◆ **Your objective**: Retype the whole listing below, character for character.

————————

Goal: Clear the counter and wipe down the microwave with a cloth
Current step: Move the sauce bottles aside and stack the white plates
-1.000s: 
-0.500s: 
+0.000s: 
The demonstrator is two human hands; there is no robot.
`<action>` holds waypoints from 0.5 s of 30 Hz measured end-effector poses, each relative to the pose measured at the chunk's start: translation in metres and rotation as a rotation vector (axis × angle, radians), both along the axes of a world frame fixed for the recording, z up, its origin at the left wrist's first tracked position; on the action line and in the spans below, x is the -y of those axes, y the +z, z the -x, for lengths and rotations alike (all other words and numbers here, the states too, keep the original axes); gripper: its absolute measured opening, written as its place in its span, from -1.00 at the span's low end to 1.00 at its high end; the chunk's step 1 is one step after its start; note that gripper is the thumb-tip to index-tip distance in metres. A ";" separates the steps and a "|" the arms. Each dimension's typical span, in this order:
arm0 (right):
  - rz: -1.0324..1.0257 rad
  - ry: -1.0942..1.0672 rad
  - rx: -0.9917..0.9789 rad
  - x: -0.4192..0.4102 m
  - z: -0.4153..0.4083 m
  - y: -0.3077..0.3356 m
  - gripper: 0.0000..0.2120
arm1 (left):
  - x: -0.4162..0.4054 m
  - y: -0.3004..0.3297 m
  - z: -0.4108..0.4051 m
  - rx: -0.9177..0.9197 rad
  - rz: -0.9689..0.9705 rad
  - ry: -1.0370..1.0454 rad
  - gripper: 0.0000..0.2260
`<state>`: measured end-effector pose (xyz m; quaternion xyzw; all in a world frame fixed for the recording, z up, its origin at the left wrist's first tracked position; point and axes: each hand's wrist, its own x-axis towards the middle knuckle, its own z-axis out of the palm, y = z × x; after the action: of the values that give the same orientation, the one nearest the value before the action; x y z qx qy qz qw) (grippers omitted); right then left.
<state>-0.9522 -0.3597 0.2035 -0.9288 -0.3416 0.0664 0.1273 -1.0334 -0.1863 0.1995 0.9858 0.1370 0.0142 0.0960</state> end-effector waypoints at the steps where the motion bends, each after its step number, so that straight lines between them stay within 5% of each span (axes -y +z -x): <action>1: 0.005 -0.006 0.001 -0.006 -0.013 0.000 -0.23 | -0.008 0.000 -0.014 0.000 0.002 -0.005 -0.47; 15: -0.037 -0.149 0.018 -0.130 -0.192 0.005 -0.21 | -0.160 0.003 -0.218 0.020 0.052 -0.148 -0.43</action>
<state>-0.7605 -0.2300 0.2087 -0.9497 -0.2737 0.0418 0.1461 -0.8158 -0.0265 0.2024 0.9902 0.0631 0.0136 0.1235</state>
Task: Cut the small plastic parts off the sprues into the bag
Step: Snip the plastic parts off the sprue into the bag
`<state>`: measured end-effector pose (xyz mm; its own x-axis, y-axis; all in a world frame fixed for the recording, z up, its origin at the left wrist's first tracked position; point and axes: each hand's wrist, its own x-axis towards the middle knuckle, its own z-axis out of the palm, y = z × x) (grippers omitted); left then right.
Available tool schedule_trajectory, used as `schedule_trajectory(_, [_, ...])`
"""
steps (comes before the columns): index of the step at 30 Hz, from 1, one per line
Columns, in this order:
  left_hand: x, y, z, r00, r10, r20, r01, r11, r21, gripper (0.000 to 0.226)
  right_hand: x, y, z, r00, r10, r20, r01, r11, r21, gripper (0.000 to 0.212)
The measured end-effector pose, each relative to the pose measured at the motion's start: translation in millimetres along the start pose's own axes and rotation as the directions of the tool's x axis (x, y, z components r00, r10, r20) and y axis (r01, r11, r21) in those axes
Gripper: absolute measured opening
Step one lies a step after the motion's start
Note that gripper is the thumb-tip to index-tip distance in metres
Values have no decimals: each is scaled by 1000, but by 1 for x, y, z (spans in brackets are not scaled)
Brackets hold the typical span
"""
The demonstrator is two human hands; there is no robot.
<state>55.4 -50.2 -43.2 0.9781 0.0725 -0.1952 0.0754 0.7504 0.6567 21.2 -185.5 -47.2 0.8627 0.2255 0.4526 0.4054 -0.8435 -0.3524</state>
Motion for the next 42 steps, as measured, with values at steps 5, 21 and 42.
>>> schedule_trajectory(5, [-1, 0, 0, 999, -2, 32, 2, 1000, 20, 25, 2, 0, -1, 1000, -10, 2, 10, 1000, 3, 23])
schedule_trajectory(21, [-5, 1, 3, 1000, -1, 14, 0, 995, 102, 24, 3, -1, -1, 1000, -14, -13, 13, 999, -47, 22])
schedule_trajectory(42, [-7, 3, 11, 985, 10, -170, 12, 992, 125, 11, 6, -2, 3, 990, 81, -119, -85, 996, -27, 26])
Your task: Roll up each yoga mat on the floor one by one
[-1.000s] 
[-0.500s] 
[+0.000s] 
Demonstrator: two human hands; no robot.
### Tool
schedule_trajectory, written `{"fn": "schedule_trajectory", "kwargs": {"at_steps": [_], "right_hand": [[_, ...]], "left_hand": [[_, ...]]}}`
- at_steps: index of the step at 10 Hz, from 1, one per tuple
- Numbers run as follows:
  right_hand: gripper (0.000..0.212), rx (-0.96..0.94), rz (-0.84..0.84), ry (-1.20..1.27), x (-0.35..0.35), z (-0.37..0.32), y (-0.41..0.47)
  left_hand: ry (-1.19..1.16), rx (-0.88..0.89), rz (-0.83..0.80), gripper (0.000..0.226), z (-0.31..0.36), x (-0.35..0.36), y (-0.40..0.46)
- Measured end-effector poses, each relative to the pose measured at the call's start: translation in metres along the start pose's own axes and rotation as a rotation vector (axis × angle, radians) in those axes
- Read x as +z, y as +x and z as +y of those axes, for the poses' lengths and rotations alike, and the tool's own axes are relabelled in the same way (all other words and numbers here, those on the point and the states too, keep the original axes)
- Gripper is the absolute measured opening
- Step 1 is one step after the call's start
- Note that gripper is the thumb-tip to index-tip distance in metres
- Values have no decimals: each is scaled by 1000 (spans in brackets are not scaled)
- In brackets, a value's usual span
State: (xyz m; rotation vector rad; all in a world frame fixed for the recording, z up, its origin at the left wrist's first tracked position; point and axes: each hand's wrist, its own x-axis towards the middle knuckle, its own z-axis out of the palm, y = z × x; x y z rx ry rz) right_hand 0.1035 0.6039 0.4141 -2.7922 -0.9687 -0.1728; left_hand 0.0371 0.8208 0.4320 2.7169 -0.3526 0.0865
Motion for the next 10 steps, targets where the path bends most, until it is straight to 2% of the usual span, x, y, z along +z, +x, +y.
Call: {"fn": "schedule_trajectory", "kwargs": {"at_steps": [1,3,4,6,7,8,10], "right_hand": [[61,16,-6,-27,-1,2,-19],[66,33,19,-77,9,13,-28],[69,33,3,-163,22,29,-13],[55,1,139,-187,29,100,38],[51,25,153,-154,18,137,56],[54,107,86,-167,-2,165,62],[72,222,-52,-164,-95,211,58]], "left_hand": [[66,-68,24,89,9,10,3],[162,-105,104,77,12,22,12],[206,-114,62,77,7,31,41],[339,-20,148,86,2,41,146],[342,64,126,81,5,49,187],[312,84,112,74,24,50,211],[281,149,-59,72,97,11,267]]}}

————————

◆ **Answer space**:
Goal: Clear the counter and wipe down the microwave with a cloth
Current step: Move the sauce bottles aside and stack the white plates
-1.000s: 
-0.500s: 
+0.000s: 
The demonstrator is two human hands; there is no robot.
`<action>` holds waypoints from 0.5 s of 30 Hz measured end-effector poses, each relative to the pose measured at the chunk's start: translation in metres and rotation as a rotation vector (axis × angle, radians), both along the axes of a world frame fixed for the recording, z up, its origin at the left wrist's first tracked position; on the action line and in the spans below, x is the -y of those axes, y the +z, z the -x, for lengths and rotations alike (all other words and numbers here, the states too, keep the original axes); gripper: its absolute measured opening, written as its place in its span, from -1.00 at the span's low end to 1.00 at its high end; the chunk's step 1 is one step after its start; note that gripper is the thumb-tip to index-tip distance in metres. A ";" separates the steps and a "|" the arms. Each dimension's typical span, in this order:
arm0 (right):
  - rz: -1.0324..1.0257 rad
  - ry: -1.0942..1.0672 rad
  - rx: -0.9917..0.9789 rad
  - x: -0.4192..0.4102 m
  - z: -0.4153..0.4083 m
  - y: -0.3077..0.3356 m
  - gripper: 0.0000..0.2120
arm1 (left):
  - x: -0.4162..0.4054 m
  - y: -0.3004..0.3297 m
  - z: -0.4108..0.4051 m
  - rx: -0.9177..0.9197 rad
  - rz: -0.9689..0.9705 rad
  - ry: -1.0370..1.0454 rad
  - gripper: 0.0000..0.2260
`<state>`: measured end-effector pose (xyz m; quaternion xyzw; all in a world frame fixed for the recording, z up, its origin at the left wrist's first tracked position; point and axes: each hand's wrist, its own x-axis towards the middle knuckle, its own z-axis out of the palm, y = z × x; after the action: of the values that give the same orientation, the one nearest the value before the action; x y z qx qy qz qw) (grippers omitted); right then left.
<state>-0.9522 -0.3597 0.2035 -0.9288 -0.3416 0.0664 0.1273 -1.0334 -0.1863 0.1995 0.9858 0.1370 0.0142 0.0960</state> end-effector waypoints at the steps where the motion bends, each after its step number, so that straight lines between them stay within 5% of each span (axes -y +z -x): <action>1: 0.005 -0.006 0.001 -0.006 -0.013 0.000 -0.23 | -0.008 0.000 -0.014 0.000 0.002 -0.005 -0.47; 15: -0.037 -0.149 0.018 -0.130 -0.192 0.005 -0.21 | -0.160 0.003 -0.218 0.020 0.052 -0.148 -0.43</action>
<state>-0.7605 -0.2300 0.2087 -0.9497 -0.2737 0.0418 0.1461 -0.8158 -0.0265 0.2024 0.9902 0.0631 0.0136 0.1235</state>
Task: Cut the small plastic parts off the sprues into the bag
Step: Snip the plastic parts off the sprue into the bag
`<state>`: measured end-effector pose (xyz mm; its own x-axis, y-axis; all in a world frame fixed for the recording, z up, its origin at the left wrist's first tracked position; point and axes: each hand's wrist, its own x-axis towards the middle knuckle, its own z-axis out of the palm, y = z × x) (grippers omitted); left then right.
Available tool schedule_trajectory, used as `schedule_trajectory(_, [_, ...])`
"""
steps (comes before the columns): index of the step at 30 Hz, from 1, one per line
Columns, in this order:
  left_hand: x, y, z, r00, r10, r20, r01, r11, r21, gripper (0.000 to 0.226)
  right_hand: x, y, z, r00, r10, r20, r01, r11, r21, gripper (0.000 to 0.212)
The measured end-effector pose, each relative to the pose measured at the motion's start: translation in millimetres along the start pose's own axes and rotation as the directions of the tool's x axis (x, y, z components r00, r10, r20) and y axis (r01, r11, r21) in those axes
Gripper: absolute measured opening
Step one lies a step after the motion's start
Note that gripper is the thumb-tip to index-tip distance in metres
Values have no decimals: each is scaled by 1000, but by 1 for x, y, z (spans in brackets are not scaled)
Brackets hold the typical span
"""
The demonstrator is two human hands; there is no robot.
<state>55.4 -50.2 -43.2 0.9781 0.0725 -0.1952 0.0754 0.7504 0.6567 21.2 -185.5 -47.2 0.8627 0.2255 0.4526 0.4054 -0.8435 -0.3524</state>
Motion for the next 42 steps, as measured, with values at steps 5, 21 and 42.
>>> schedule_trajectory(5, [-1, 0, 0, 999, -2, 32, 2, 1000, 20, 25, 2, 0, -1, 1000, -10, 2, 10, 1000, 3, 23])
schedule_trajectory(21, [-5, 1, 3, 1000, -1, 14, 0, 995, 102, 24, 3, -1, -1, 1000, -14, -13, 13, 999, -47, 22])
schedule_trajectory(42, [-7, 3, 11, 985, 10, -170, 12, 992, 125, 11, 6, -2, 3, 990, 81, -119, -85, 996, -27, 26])
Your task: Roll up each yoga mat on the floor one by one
[-1.000s] 
[-0.500s] 
[+0.000s] 
Demonstrator: two human hands; no robot.
### Tool
schedule_trajectory, written `{"fn": "schedule_trajectory", "kwargs": {"at_steps": [_], "right_hand": [[_, ...]], "left_hand": [[_, ...]]}}`
- at_steps: index of the step at 10 Hz, from 1, one per tuple
- Numbers run as follows:
  right_hand: gripper (0.000..0.212), rx (-0.96..0.94), rz (-0.84..0.84), ry (-1.20..1.27), x (-0.35..0.35), z (-0.37..0.32), y (-0.41..0.47)
  left_hand: ry (-1.19..1.16), rx (-0.88..0.89), rz (-0.83..0.80), gripper (0.000..0.226), z (-0.31..0.36), x (-0.35..0.36), y (-0.40..0.46)
- Measured end-effector poses, each relative to the pose measured at the call's start: translation in metres along the start pose's own axes and rotation as a rotation vector (axis × angle, radians) in those axes
- Read x as +z, y as +x and z as +y of those axes, for the poses' lengths and rotations alike, and the tool's own axes are relabelled in the same way (all other words and numbers here, those on the point and the states too, keep the original axes)
- Gripper is the absolute measured opening
- Step 1 is one step after the call's start
- Note that gripper is the thumb-tip to index-tip distance in metres
- Values have no decimals: each is scaled by 1000 (spans in brackets are not scaled)
- In brackets, a value's usual span
State: (xyz m; rotation vector rad; all in a world frame fixed for the recording, z up, its origin at the left wrist's first tracked position; point and axes: each hand's wrist, its own x-axis towards the middle knuckle, its own z-axis out of the palm, y = z × x; x y z rx ry rz) right_hand 0.1035 0.6039 0.4141 -2.7922 -0.9687 -0.1728; left_hand 0.0371 0.8208 0.4320 2.7169 -0.3526 0.0865
Motion for the next 10 steps, targets where the path bends most, until it is straight to 2% of the usual span, x, y, z along +z, +x, +y.
Call: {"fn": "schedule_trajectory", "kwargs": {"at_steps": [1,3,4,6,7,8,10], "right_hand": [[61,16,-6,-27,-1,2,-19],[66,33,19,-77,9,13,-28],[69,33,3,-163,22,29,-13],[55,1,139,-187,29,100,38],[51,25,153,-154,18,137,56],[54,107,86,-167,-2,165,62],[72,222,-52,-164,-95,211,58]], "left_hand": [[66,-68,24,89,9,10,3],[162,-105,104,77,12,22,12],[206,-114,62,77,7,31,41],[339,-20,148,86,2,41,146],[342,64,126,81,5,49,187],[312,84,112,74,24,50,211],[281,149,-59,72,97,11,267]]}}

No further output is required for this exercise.